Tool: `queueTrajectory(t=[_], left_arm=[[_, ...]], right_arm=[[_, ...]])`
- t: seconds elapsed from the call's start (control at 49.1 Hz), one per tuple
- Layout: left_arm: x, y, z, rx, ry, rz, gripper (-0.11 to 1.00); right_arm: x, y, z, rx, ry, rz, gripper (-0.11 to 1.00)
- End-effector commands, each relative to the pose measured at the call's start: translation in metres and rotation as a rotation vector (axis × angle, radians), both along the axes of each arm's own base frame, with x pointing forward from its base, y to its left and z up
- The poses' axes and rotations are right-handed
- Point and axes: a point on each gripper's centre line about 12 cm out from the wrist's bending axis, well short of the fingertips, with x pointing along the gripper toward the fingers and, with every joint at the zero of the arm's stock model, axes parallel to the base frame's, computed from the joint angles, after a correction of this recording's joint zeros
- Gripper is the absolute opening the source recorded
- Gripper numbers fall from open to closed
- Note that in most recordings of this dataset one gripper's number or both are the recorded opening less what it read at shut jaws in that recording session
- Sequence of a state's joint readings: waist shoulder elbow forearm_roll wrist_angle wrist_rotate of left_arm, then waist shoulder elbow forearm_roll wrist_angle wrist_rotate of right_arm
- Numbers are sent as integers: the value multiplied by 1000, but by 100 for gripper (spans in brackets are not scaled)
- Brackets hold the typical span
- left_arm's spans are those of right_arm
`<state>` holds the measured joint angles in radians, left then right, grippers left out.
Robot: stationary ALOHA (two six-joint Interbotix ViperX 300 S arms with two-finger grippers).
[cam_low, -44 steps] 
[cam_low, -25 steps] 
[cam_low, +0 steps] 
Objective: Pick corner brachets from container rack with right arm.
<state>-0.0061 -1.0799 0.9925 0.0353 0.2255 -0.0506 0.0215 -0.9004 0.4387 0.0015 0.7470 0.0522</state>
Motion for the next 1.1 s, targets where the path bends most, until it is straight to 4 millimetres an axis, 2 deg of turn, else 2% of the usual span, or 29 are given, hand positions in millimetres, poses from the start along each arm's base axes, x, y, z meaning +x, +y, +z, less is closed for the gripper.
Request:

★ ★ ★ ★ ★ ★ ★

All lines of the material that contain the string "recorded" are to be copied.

TASK RESPONSE.
- Gripper is the absolute opening the source recorded
- Note that in most recordings of this dataset one gripper's number or both are the recorded opening less what it read at shut jaws in that recording session

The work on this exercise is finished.